*Your objective*
Would you copy the lines below exactly and omit the images?

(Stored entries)
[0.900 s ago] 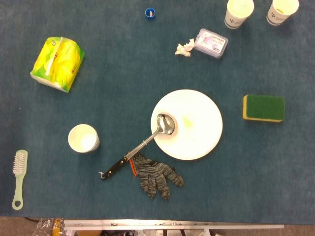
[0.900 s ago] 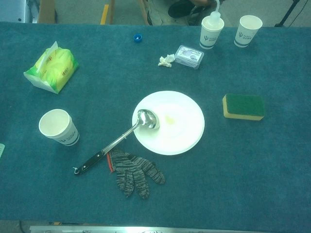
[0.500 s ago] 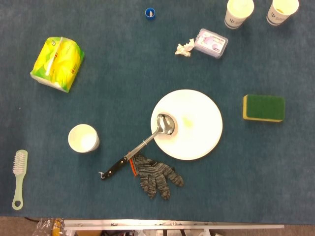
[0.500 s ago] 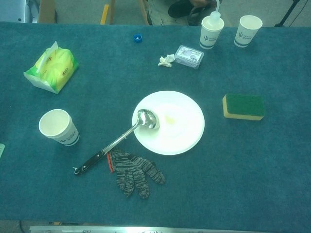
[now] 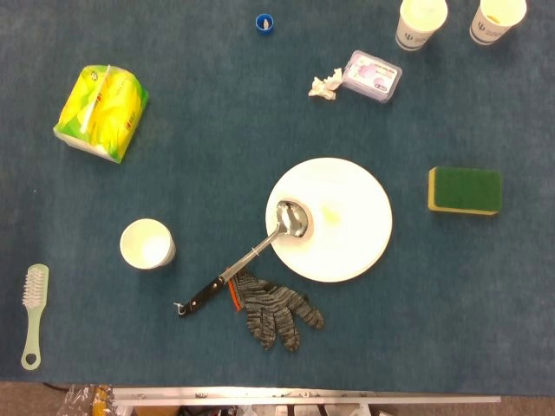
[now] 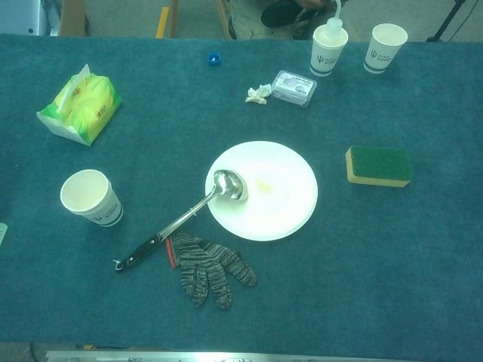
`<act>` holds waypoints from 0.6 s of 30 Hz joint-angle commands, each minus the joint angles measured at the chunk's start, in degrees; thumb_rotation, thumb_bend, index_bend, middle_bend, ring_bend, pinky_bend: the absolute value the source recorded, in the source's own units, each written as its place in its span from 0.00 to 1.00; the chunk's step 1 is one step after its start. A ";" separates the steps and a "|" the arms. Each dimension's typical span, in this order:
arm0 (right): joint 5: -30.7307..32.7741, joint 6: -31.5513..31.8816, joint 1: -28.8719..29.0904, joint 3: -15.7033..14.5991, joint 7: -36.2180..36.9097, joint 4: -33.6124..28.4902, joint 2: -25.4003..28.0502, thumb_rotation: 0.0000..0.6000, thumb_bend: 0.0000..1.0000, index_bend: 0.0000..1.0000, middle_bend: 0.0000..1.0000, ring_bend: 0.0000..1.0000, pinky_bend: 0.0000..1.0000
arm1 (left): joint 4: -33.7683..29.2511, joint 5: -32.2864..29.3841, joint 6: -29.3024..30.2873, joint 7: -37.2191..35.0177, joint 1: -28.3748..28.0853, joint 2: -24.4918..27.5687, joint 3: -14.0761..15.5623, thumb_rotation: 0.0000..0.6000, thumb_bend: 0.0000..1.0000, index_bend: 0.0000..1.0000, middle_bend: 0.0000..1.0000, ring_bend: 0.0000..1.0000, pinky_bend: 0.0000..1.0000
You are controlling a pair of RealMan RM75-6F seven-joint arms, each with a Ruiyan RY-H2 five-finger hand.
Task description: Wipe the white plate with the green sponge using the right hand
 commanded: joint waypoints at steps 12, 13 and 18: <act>11.77 -9.87 6.66 1.38 -11.17 -0.77 -6.92 1.00 0.06 0.16 0.28 0.20 0.32 | 2.30 -0.91 -1.49 -2.94 -0.03 0.29 0.47 1.00 0.39 0.27 0.25 0.16 0.19; 12.34 -10.39 7.16 1.44 -11.72 -0.48 -7.55 1.00 0.06 0.16 0.28 0.20 0.32 | 2.44 -0.89 -1.73 -3.19 -0.10 0.31 0.54 1.00 0.39 0.27 0.25 0.16 0.19; 14.97 -12.66 9.38 1.85 -14.12 0.15 -9.52 1.00 0.05 0.16 0.27 0.20 0.32 | 2.92 -0.95 -2.39 -4.20 -0.25 0.37 0.75 1.00 0.39 0.27 0.25 0.16 0.19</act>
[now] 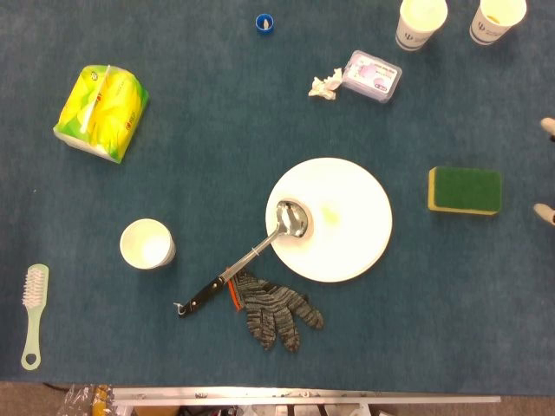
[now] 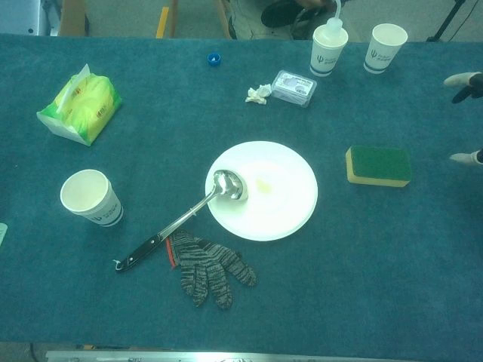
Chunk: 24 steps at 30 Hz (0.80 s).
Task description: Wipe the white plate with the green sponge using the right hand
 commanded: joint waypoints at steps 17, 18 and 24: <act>14.34 -9.00 9.26 -0.84 -11.74 2.56 -5.51 1.00 0.04 0.16 0.27 0.19 0.32 | 0.73 -0.13 -0.80 -2.69 0.29 0.78 0.76 1.00 0.39 0.27 0.24 0.16 0.19; 14.80 -9.16 9.56 -1.13 -12.13 2.64 -5.79 1.00 0.04 0.16 0.27 0.19 0.32 | 0.77 -0.11 -0.83 -2.82 0.32 0.80 0.81 1.00 0.39 0.27 0.24 0.16 0.19; 17.56 -9.64 10.87 -2.41 -14.21 3.48 -6.83 1.00 0.04 0.16 0.27 0.19 0.32 | 1.18 -0.21 -1.25 -3.66 0.38 0.67 1.05 1.00 0.39 0.27 0.24 0.16 0.19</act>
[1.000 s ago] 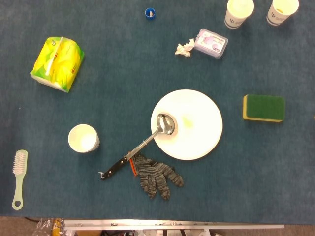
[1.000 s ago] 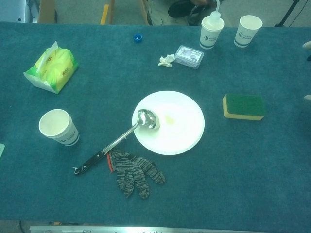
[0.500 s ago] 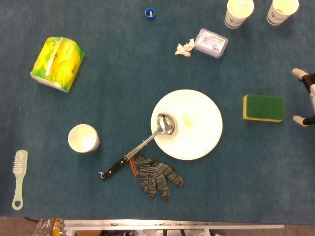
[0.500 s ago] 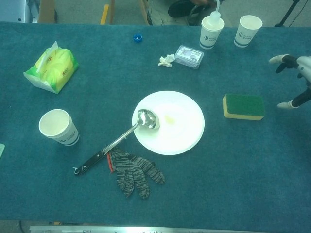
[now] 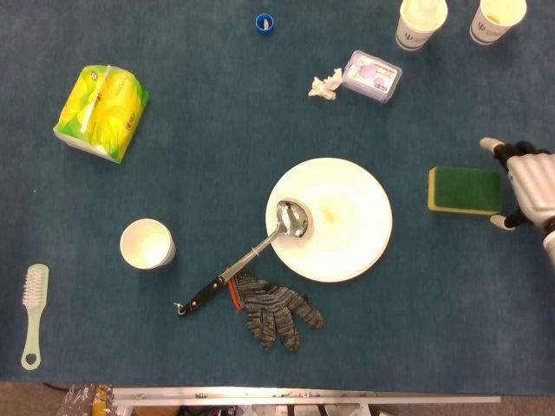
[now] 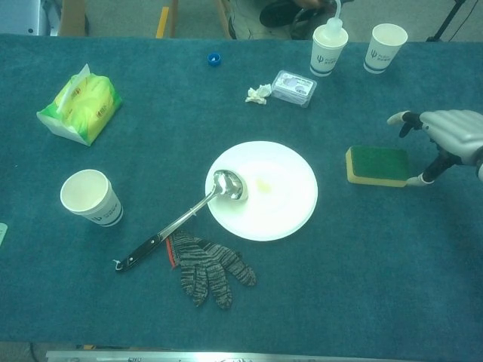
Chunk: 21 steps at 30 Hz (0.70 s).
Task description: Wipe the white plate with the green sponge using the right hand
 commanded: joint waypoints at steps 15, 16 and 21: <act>7.40 -0.74 3.49 -2.07 -3.02 3.49 -3.25 1.00 0.05 0.23 0.28 0.19 0.32 | 0.67 -0.15 -0.33 -0.67 0.04 -0.36 0.16 1.00 0.39 0.27 0.24 0.16 0.19; 7.61 -0.76 3.63 -2.14 -2.95 3.57 -3.31 1.00 0.05 0.24 0.28 0.19 0.32 | 0.73 -0.20 -0.30 -0.71 0.08 -0.38 0.16 1.00 0.39 0.27 0.24 0.16 0.19; 8.13 -0.41 4.10 -2.44 -2.83 3.74 -3.55 1.00 0.05 0.28 0.28 0.19 0.32 | 0.95 -0.17 -0.38 -0.92 0.11 -0.40 0.23 1.00 0.39 0.27 0.24 0.16 0.19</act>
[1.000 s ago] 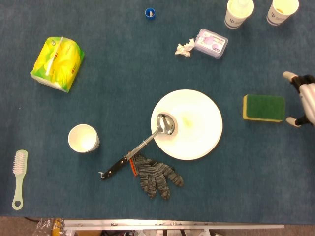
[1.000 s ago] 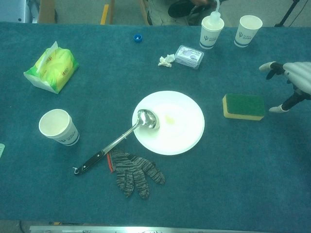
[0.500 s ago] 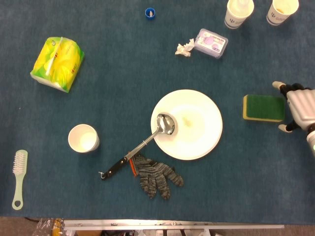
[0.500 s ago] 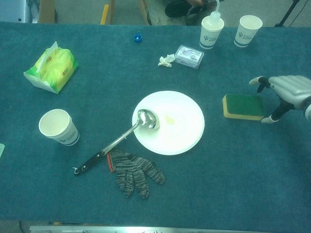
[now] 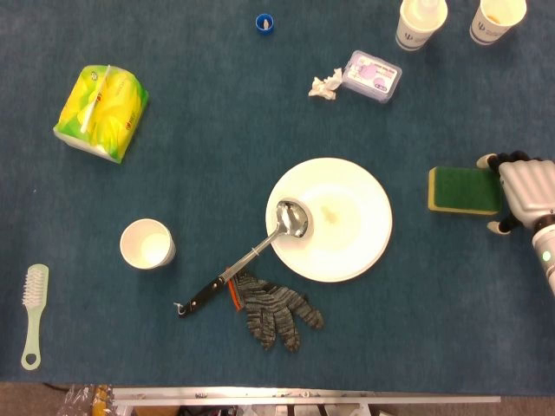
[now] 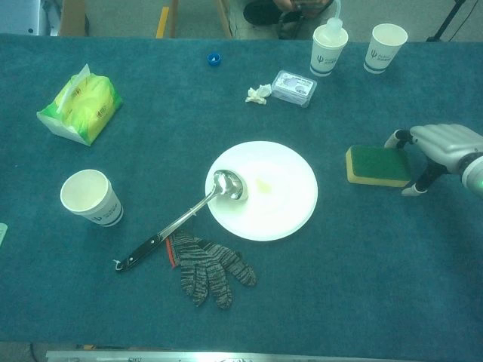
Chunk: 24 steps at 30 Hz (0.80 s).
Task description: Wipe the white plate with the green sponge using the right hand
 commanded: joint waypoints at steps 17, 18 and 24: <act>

*Answer for the task*
[0.900 s ago] 
[0.900 s ago] 
[0.500 s ago] 
[0.500 s ago] 
[now] 
[now] 
`<act>` holds waypoints from 0.6 s of 30 Hz joint-angle commands, each minus the joint angles measured at the chunk's start, in degrees; thumb_rotation, thumb_bend, index_bend, middle_bend, ring_bend, pinky_bend: the absolute value the source recorded, in the source's own units, each written as its place in its span from 0.00 to 1.00; the chunk's step 1 is one step after its start. A ";" separates the steps and a "|" the arms. Each dimension's typical span, in this order:
arm0 (right): joint 5: -30.7307..32.7741, joint 6: -31.5513..31.8816, joint 1: -28.8719..29.0904, joint 3: -15.7033..14.5991, joint 7: -36.2180..36.9097, joint 4: -33.6124..28.4902, joint 2: -25.4003..28.0502, thumb_rotation: 0.0000..0.6000, thumb_bend: 0.0000..1.0000, index_bend: 0.0000..1.0000, middle_bend: 0.0000..1.0000, ring_bend: 0.0000..1.0000, pinky_bend: 0.0000..1.0000
arm1 (left): joint 4: -33.7683..29.2511, joint 5: -32.2864..29.3841, joint 6: -29.3024..30.2873, joint 7: -37.2191..35.0177, joint 1: -28.3748..28.0853, joint 2: -24.4918..27.5687, joint 3: -14.0761..15.5623, thumb_rotation: 0.0000..0.6000, thumb_bend: 0.0000..1.0000, index_bend: 0.0000..1.0000, middle_bend: 0.0000..1.0000, ring_bend: 0.0000..1.0000, pinky_bend: 0.0000..1.0000
You are controlling a pair of RealMan RM75-6F seven-joint arms, each with a Ruiyan RY-H2 five-finger hand.
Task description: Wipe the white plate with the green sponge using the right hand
 commanded: joint waypoints at steps 12, 13 and 18: <act>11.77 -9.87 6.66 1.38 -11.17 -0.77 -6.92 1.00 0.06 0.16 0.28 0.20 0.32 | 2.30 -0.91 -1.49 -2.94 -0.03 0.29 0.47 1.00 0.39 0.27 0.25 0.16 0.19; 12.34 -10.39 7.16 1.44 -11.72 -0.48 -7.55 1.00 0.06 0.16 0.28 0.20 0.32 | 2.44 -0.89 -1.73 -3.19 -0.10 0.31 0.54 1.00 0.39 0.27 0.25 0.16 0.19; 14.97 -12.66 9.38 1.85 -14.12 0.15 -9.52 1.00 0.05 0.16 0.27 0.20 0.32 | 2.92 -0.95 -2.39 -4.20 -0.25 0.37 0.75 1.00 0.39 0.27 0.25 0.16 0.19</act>
[now] 
[now] 
Chunk: 24 steps at 30 Hz (0.80 s).
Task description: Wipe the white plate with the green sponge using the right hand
 commanded: joint waypoints at steps 17, 18 and 24: <act>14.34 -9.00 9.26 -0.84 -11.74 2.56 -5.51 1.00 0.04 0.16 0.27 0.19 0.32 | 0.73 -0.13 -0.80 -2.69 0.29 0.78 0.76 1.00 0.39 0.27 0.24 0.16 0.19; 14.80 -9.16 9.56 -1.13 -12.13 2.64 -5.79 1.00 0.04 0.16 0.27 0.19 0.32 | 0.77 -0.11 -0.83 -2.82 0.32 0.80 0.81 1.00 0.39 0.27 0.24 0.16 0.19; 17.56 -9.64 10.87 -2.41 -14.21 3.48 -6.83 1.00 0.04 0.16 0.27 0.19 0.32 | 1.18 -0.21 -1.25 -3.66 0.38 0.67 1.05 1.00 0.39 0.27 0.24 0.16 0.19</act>
[1.000 s ago] 
[1.000 s ago] 
[0.500 s ago] 
[0.500 s ago] 
[now] 
[now] 
Chunk: 21 steps at 30 Hz (0.70 s).
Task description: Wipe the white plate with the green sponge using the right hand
 commanded: joint waypoints at steps 15, 16 and 21: <act>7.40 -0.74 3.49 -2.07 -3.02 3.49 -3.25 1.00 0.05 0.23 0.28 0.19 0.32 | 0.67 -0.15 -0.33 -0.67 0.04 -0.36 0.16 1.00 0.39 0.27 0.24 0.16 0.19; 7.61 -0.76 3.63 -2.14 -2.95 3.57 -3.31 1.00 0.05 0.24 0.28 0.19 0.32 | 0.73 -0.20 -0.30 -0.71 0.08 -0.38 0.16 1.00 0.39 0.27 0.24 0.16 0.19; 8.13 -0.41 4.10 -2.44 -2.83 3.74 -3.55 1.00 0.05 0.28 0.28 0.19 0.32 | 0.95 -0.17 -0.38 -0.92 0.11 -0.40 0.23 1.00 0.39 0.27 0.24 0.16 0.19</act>
[1.000 s ago] 
[1.000 s ago] 
[0.500 s ago] 
[0.500 s ago] 
[now] 
[now] 
Chunk: 24 steps at 30 Hz (0.80 s).
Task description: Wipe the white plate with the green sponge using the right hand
 commanded: joint waypoints at steps 17, 18 and 24: <act>

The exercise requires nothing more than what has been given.